## Task goal
Extract the listing below in full, unchanged.

## Provided information
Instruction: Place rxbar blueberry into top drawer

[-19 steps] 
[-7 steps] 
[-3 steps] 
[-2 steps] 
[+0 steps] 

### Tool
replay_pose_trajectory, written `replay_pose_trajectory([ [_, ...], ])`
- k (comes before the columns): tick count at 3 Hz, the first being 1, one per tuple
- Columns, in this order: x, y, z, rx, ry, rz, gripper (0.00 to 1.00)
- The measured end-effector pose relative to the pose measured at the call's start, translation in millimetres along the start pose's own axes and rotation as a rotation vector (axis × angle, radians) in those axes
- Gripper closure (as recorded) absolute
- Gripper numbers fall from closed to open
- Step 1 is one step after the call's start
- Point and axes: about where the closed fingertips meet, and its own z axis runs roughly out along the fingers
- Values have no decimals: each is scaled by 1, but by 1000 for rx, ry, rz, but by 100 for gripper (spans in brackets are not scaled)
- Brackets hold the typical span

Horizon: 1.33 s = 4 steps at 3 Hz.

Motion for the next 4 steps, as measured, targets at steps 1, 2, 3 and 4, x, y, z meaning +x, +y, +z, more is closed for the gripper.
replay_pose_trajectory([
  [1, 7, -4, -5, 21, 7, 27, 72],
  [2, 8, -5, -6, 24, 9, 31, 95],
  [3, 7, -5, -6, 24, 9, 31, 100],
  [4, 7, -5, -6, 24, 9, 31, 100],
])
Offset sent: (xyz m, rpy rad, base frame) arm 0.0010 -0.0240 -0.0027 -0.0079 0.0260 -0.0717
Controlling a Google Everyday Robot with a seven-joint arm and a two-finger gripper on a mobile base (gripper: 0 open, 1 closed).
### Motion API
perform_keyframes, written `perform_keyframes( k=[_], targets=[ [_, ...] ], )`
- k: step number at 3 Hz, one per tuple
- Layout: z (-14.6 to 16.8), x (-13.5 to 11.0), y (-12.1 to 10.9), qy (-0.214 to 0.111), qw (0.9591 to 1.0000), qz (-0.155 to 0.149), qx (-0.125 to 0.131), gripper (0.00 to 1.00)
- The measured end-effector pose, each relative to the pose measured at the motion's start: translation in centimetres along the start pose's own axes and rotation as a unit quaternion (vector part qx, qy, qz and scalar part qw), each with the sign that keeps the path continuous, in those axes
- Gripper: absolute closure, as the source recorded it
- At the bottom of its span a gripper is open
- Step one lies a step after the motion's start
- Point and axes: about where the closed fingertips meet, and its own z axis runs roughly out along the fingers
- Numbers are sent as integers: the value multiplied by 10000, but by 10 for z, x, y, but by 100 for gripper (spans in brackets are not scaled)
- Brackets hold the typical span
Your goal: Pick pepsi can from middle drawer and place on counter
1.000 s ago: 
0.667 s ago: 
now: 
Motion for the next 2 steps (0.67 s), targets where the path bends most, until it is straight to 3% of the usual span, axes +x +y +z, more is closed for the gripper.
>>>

## Solution to the exercise
Instruction: Place rxbar blueberry into top drawer

[-19 steps] 
[-7 steps] 
[-3 steps] 
[-2 steps] 
[+0 steps] 

### Tool
replay_pose_trajectory, written `replay_pose_trajectory([ [_, ...], ])`
- k (comes before the columns): tick count at 3 Hz, the first being 1, one per tuple
- Columns, in this order: x, y, z, rx, ry, rz, gripper (0.00 to 1.00)
- The measured end-effector pose relative to the pose measured at the call's start, translation in millimetres along the start pose's own axes and rotation as a rotation vector (axis × angle, radians) in those axes
- Gripper closure (as recorded) absolute
- Gripper numbers fall from closed to open
- Step 1 is one step after the call's start
- Point and axes: about where the closed fingertips meet, and its own z axis runs roughly out along the fingers
- Values have no decimals: each is scaled by 1, but by 1000 for rx, ry, rz, but by 100 for gripper (spans in brackets are not scaled)
- Brackets hold the typical span

Horizon: 1.33 s = 4 steps at 3 Hz.

Motion for the next 4 steps, as measured, targets at steps 1, 2, 3 and 4, x, y, z meaning +x, +y, +z, more is closed for the gripper.
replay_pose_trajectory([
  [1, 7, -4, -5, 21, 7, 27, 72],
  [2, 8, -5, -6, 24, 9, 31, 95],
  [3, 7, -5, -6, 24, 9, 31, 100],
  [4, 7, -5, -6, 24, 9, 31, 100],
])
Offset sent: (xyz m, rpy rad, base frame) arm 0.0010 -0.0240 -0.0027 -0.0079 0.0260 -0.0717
Controlling a Google Everyday Robot with a seven-joint arm and a two-finger gripper on a mobile base (gripper: 0 open, 1 closed).
### Motion API
perform_keyframes, written `perform_keyframes( k=[_], targets=[ [_, ...] ], )`
- k: step number at 3 Hz, one per tuple
- Layout: z (-14.6 to 16.8), x (-13.5 to 11.0), y (-12.1 to 10.9), qy (-0.214 to 0.111), qw (0.9591 to 1.0000), qz (-0.155 to 0.149), qx (-0.125 to 0.131), gripper (0.00 to 1.00)
- The measured end-effector pose, each relative to the pose measured at the motion's start: translation in centimetres along the start pose's own axes and rotation as a unit quaternion (vector part qx, qy, qz and scalar part qw), each with the sign that keeps the path continuous, in those axes
- Gripper: absolute closure, as the source recorded it
- At the bottom of its span a gripper is open
- Step one lies a step after the motion's start
- Point and axes: about where the closed fingertips meet, and its own z axis runs roughly out along the fingers
- Numbers are sent as integers: the value multiplied by 10000, but by 10 for z, x, y, but by 100 for gripper (spans in brackets are not scaled)
- Brackets hold the typical span
Your goal: Pick pepsi can from middle drawer and place on counter
1.000 s ago: 
0.667 s ago: 
now: 
Motion for the next 2 steps (0.67 s), targets where the path bends most, until it is straight to 3% of the usual span, axes +x +y +z, more is closed for the gripper.
>>>

Work on the exercise is now finished.